“Tu é mais tu, saca”
Certa vez eu comentava com uma amiga acerca de nossas passagens pela Umbanda, eu mais na qualidade de curioso, leitor de Pierre Vergé, ela de iniciada, por ter ficado não sei mais quantos dias deitada com um monte de ervas na cabeça (em contrapartida à outra forma de iniciação, que inclui sacrifícios animais). Quando ela me contou que havia passado por esse processo eu perguntei como, então, ela circulava tão livre por aí, despreocupada com a agenda de “obrigações” que a religião implica. Sua resposta foi uma das frases mais impregnadas de gauchês que eu já ouvi, na mesma proporção que foi impregnada de sabedoria:
— Ah, Janio… Tu é mais tu, saca…
Minha amiga não imagina o quanto eu lembro todo dia dessa frase, e, por algum motivo que ainda não consigo imaginar, um artigo antigo do Blogue (Técnicas de Lavagem Cerebral) tem me feito pensar nisso diariamente ao receber mais visitas e comentários do que de costume.
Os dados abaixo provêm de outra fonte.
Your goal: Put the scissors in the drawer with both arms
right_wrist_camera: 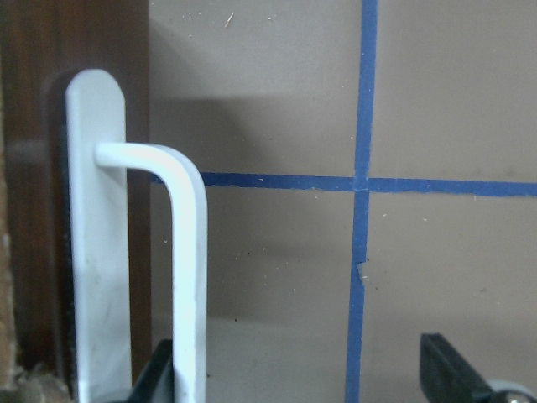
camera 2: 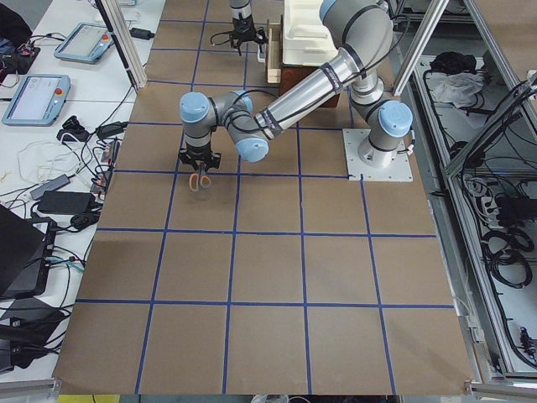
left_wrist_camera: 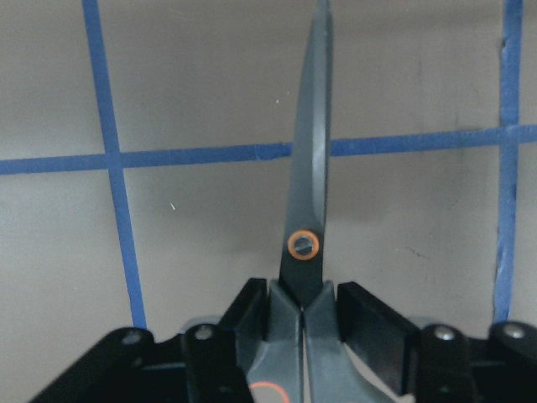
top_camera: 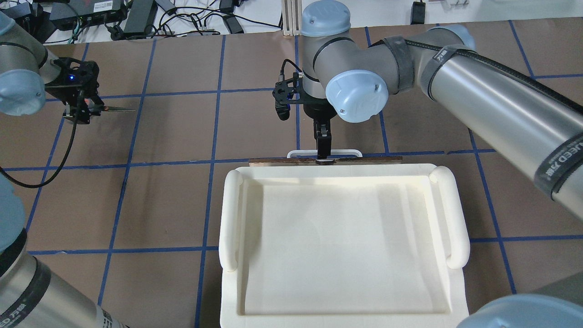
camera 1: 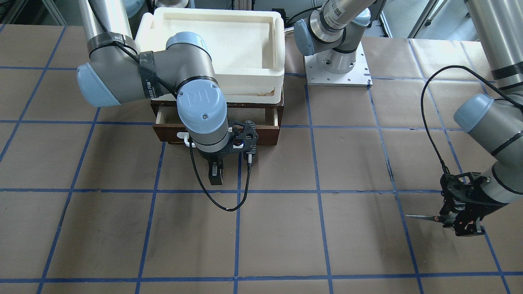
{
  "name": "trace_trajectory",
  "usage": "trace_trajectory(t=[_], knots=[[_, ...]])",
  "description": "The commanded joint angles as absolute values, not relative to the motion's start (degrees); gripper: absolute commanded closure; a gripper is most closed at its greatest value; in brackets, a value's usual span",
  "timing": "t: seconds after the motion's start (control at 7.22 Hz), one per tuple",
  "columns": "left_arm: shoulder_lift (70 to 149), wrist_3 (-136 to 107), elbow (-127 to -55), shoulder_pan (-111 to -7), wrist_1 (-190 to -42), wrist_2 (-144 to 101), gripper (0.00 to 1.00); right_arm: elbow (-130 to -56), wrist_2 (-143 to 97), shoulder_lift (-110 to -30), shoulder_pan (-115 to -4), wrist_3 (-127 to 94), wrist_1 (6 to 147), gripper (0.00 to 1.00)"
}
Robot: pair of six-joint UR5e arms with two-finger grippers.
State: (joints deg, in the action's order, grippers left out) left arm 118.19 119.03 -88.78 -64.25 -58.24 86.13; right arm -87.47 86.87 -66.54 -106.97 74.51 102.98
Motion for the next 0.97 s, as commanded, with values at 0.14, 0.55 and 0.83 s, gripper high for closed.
trace_trajectory(t=[0.14, 0.55, 0.83], knots=[[118.6, 118.9, -88.9, -64.2, -58.2, 85.8, 1.00, -86.8, 87.4, -66.2, -106.4, 74.5, 104.2, 0.00], [118.3, 118.9, -88.9, -64.2, -58.1, 85.4, 1.00, -86.5, 87.3, -64.7, -106.1, 74.6, 106.8, 0.00], [118.0, 118.9, -88.6, -64.2, -58.0, 86.0, 1.00, -84.2, 87.4, -64.6, -105.6, 74.7, 106.8, 0.00]])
Penso na frase de minha amiga porque os contatos mais recentes sobre esse assunto são de pessoas que têm na família alguém que foi vítima de lavagem cerebral e gostariam de reverter o processo. Em uma única frase, devo dizer que — até onde sei — o processo é irreversível; no momento que uma programação entra na mente, ela ocupa o lugar daquela que foi apagada. Para que a antiga programação seja resgatável, de alguma maneira, ela não pode ter sido substituída pela nova, para que possa ser acessada.
Mas aí é que a porca torce o rabo.
Ninguém sofre uma lavagem cerebral se não aceitar antecipadamente ser exposto, submetido a este processo. “Tu é mais tu, saca…”
Em outras palavras, por mais que existam técnicas de persuasão, entonação vocal, efeitos luminosos, e tudo o mais, essas coisas só funcionam com quem vai aos lugares onde estas são empregadas. Ninguém obriga um transeunte a entrar numa igreja para ser convertido (exceto para o caso dos pais crentes que obrigam seus rebentos a frequentar seus cultos, em idade que ainda não têm senso crítico o suficiente nem autonomia para saber o que é ou deixa de ser bom para si).
Se alguém da minha família resolver entrar para uma igreja dessas e ficar à mercê da rapacidade dos pastores, aceitando passar por uma lavagem cerebral, e eu decidir que vou empregar técnicas também de lavagem cerebral para “salvar” essa pessoa, estarei sendo tão culpado ou culpável quanto aquele que condeno.
Se houvesse algo que pudesse ser feito à revelia da vontade da pessoa, para reverter o processo de lavagem cerebral, e eu fizesse isso, eu estaria exercendo um poder maior que o poder que a própria pessoa tem sobre si.
“Tu é mais tu, saca.”
Se você tem algum ente querido numa situação dessas, alienando-se por influência de algum processo de reprogramação subliminar, minha recomendação é que ao invés de tentar combater fogo com fogo, tentando fazer um processo nos mesmos moldes do empregado pelo “adversário”, descubra quais foram os motivos que levaram seu ente querido a procurar por livre e espontânea vontade um lugar em que fazem lavagem cerebral; se ele permanece lá, é porque de alguma forma sente-se bem, sente-se recompensado, alguma necessidade sua foi atendida. Então, descubra que necessidades são essas, veja se tem algo que poderia estar fazendo melhor, e resgate seu parente ou amigo pelo amor e pela generosidade. E se descobrir que não tem como combater ou reverter o processo, ame seu parente assim mesmo, aceite-o do jeito que ele é, e não torne as coisas mais difíceis do que já são.
“Tu é mais tu, saca.”
Seu entendimento tem suas verdades, mas lavagem cerebral quem sabe fazer e difícil descobrir e quem passa pelo processo a pessoa tem a mente mais inocente ou tá passando por momentos difíceis na vida. E feito tão sutil que o lavado acha o seu malfeitor uma pessoa boníssima para ela e não é porque queria assim. Então não tem essa tu és mas tu sacas, alguns sim mas outros não.
E no que é que isso que você diz difere do que eu escrevi no meu texto, pessoa que não tem coragem nem de inventar um nome para ser chamada?